WHAT THIS TASK INVOLVES: Copy the listing exactly, images excluded.

DATA:
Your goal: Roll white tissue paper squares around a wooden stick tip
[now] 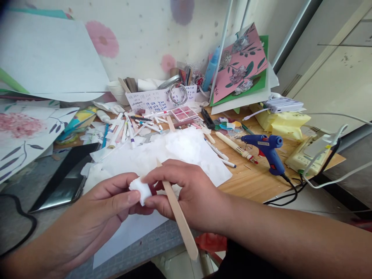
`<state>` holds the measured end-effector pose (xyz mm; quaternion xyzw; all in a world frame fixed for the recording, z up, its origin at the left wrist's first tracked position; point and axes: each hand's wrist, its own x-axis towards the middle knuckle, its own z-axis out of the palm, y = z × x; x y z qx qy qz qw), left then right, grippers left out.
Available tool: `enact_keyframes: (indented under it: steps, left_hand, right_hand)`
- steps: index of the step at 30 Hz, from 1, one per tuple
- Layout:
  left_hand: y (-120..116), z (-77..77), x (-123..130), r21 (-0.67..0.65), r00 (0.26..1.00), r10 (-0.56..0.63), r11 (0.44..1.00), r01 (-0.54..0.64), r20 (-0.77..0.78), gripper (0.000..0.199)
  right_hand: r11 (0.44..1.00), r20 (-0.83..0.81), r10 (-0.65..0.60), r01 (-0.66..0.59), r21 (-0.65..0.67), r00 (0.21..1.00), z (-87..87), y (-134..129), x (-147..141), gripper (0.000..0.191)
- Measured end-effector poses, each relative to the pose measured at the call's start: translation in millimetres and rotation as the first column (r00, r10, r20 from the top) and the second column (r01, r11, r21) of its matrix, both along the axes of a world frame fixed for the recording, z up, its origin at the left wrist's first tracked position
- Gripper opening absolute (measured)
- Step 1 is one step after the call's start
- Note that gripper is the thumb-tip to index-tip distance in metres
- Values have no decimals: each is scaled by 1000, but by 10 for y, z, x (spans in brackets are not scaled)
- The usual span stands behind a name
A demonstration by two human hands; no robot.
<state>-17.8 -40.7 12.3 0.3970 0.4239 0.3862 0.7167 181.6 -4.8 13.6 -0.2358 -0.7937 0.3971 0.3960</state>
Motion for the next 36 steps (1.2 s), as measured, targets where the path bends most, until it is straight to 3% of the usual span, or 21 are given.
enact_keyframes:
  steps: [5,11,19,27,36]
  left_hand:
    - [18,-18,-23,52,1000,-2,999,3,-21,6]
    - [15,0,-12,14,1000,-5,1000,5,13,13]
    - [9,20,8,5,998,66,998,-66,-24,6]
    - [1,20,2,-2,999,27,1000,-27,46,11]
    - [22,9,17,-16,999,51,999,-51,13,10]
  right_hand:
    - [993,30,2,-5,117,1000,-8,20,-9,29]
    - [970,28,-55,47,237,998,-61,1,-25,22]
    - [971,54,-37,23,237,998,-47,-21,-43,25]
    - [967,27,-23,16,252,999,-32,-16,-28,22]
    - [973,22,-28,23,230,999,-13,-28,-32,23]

TASK OUTPUT:
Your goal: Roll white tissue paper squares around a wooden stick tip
[now] 
`<state>` holds the measured end-effector pose (xyz mm; quaternion xyzw; all in a world frame fixed for the recording, z up, its origin at the left wrist's first tracked position; point and axes: each hand's wrist, its own x-axis towards the middle knuckle, its own z-axis out of the palm, y = z × x; x y z qx qy qz qw), left then right, grippers left out.
Available tool: `enact_keyframes: (indented under it: steps, left_hand, right_hand)`
- steps: index of the step at 30 Hz, from 1, one per tuple
- Layout:
  left_hand: y (-120..116), z (-77..77), x (-123..130), r21 (-0.67..0.65), r00 (0.26..1.00), r10 (-0.56..0.63), r11 (0.44..1.00), r01 (-0.54..0.64), r20 (-0.77..0.78), gripper (0.000..0.199)
  right_hand: r11 (0.44..1.00), r20 (-0.83..0.81), r10 (-0.65..0.60), r01 (-0.66..0.59), r21 (-0.65..0.67), r00 (0.21..1.00), z (-87..87), y (-134..129), x (-147..141), gripper (0.000..0.191)
- Measured end-effector poses, each relative to the pose measured at the call's start: translation in millimetres and rotation as the first column (r00, r10, r20 from the top) and the second column (r01, r11, r21) of its matrix, both along the axes of a world frame fixed for the recording, z up, its origin at the left wrist's first tracked position
- Gripper opening absolute (measured)
- Step 1 is one step after the call's start
- Note that gripper is the thumb-tip to index-tip distance in metres
- Values have no decimals: each is scaled by 1000, but by 10 for y, z, x (spans in brackets are not scaled)
- The usual span stands behind a name
A demonstration by two human hands; no robot.
<state>-17.8 -40.7 12.3 0.3970 0.4239 0.3862 0.7167 181.6 -4.8 13.6 -0.2358 -0.7937 0.3971 0.3960</state>
Motion for the next 36 steps (1.2 s), as measured, targets where the path bends most, until it is straight to 3% of the usual span, or 21 are given.
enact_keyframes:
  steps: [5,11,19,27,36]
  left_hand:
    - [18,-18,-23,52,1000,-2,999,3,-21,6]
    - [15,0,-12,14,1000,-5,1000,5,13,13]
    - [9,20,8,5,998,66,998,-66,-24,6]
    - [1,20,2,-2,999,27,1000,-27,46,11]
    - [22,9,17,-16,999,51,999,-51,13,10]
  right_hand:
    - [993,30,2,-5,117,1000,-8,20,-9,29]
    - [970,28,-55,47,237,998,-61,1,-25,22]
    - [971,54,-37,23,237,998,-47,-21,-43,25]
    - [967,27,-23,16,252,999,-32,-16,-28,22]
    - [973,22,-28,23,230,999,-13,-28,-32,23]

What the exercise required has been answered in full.